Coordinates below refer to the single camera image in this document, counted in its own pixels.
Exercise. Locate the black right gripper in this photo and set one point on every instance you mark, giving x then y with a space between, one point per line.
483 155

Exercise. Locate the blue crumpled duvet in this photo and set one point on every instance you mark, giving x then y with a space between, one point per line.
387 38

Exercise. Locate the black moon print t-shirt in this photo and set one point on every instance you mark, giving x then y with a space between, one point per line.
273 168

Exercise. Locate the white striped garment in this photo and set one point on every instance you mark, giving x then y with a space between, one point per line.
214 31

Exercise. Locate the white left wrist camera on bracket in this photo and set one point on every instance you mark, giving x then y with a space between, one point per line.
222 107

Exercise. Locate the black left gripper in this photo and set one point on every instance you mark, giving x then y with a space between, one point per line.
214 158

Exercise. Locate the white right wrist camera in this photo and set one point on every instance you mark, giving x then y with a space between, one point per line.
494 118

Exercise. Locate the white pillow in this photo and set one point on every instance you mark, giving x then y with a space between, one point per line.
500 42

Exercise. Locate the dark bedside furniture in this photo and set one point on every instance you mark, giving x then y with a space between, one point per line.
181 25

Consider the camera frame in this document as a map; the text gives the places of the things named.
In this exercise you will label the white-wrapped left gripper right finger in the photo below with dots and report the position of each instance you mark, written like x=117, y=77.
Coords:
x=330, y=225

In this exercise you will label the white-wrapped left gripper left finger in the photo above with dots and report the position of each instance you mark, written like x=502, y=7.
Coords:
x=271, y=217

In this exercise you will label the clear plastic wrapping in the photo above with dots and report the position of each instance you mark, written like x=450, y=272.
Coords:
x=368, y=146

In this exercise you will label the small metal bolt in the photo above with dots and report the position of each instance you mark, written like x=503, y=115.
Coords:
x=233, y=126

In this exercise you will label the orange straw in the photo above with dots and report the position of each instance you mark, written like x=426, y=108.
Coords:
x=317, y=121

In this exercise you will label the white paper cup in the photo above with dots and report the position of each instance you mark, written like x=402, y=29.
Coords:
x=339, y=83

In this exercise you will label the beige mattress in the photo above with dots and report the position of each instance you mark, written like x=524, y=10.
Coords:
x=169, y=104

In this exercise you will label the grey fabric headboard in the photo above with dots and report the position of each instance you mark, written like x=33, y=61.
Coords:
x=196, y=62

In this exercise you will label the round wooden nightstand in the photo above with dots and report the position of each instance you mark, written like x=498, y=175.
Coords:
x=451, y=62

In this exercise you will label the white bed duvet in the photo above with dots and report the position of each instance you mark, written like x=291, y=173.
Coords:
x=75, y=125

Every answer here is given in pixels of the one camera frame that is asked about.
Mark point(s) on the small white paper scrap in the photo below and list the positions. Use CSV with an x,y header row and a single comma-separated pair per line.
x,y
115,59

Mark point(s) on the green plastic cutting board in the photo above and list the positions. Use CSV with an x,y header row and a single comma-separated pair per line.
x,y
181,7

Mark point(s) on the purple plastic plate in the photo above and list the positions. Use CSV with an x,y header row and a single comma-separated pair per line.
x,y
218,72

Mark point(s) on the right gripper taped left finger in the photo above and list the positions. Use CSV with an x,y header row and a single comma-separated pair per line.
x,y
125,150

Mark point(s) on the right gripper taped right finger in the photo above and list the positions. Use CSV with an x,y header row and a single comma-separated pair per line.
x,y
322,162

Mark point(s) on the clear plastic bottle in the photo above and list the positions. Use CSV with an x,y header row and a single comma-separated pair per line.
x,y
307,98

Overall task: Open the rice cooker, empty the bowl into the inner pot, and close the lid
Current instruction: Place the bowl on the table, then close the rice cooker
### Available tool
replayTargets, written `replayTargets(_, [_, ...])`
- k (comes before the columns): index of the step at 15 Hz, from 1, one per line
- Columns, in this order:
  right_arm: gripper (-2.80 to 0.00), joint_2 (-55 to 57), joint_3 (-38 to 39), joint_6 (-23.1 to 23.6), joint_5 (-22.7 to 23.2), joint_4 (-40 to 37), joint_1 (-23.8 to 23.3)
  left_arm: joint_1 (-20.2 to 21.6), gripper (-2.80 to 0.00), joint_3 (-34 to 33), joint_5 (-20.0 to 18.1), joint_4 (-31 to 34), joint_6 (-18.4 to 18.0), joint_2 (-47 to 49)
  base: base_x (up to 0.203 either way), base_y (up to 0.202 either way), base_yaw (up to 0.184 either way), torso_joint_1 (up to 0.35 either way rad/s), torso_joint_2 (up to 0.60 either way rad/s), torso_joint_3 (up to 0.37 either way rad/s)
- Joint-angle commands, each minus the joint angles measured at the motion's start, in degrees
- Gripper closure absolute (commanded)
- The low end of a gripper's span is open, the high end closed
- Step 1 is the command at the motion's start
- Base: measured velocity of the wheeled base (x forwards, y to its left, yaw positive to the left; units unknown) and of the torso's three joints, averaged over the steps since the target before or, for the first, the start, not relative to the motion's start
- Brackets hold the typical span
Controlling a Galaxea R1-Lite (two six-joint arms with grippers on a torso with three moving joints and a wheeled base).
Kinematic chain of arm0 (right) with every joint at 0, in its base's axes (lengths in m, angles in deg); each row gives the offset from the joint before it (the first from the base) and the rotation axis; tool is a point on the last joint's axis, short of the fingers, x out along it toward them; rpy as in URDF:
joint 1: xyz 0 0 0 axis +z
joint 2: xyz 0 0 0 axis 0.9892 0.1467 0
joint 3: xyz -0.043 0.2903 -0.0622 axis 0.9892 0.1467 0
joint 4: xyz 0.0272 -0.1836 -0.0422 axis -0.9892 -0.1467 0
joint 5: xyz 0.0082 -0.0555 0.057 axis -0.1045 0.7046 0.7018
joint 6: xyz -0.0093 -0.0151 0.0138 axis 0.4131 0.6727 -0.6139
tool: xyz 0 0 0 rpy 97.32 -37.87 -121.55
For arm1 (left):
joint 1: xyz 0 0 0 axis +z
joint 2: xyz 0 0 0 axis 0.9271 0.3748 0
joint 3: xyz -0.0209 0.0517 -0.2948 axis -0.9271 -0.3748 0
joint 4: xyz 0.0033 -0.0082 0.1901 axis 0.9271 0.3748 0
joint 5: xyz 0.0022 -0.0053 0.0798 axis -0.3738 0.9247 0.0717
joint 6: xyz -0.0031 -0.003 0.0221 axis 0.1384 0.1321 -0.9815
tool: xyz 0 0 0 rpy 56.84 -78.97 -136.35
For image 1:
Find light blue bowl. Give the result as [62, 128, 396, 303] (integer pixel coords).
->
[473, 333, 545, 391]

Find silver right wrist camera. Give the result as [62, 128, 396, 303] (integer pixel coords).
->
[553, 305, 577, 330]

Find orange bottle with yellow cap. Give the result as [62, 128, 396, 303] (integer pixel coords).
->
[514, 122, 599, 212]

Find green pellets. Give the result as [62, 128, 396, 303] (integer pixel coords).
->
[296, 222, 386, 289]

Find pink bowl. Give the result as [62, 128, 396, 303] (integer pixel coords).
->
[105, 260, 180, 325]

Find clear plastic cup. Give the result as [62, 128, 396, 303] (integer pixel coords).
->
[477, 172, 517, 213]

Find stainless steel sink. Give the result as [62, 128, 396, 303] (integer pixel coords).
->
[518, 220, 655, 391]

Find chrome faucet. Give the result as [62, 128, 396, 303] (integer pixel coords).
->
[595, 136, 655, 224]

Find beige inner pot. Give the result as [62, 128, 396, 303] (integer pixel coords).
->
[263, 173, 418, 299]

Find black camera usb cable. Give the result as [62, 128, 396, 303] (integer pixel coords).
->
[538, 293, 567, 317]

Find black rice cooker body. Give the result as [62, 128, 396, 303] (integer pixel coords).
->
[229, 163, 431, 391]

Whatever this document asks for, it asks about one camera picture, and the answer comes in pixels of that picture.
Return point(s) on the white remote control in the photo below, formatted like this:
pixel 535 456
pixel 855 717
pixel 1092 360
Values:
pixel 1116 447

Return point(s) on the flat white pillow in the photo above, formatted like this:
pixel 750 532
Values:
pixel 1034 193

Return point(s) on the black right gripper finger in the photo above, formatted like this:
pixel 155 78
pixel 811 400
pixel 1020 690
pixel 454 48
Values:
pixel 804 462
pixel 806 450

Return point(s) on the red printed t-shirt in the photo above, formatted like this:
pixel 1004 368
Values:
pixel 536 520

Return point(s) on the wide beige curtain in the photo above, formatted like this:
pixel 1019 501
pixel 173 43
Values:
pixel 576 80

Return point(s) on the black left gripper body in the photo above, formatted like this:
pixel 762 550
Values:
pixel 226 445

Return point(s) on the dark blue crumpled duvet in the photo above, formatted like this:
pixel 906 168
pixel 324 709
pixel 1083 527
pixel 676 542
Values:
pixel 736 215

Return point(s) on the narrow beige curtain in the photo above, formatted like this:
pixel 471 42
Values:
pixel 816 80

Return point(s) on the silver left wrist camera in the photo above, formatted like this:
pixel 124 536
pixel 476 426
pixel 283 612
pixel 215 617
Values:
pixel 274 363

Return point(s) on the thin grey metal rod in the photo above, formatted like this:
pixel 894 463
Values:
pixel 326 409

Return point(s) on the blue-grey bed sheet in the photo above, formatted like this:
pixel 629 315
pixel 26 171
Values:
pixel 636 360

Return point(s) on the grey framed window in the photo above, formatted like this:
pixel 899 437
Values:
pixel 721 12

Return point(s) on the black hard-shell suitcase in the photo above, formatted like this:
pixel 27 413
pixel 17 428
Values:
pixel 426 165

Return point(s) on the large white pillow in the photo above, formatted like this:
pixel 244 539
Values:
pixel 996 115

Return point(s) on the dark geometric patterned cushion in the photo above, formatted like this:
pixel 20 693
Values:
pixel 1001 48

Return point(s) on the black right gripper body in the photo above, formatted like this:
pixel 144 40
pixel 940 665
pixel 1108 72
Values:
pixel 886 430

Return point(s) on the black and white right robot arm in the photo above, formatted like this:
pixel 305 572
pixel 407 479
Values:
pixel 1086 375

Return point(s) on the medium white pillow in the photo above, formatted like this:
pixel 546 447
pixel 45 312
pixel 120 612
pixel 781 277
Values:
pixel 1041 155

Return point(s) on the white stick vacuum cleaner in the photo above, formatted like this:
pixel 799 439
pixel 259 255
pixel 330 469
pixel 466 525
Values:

§ §

WORK ORDER:
When you reach the line containing "pixel 781 277" in the listing, transcribe it and every line after it exactly, through the last line, and add nothing.

REPLY:
pixel 781 277
Values:
pixel 1041 155

Return point(s) on the white stick vacuum cleaner in the photo above, formatted like this:
pixel 799 439
pixel 259 255
pixel 330 469
pixel 466 525
Values:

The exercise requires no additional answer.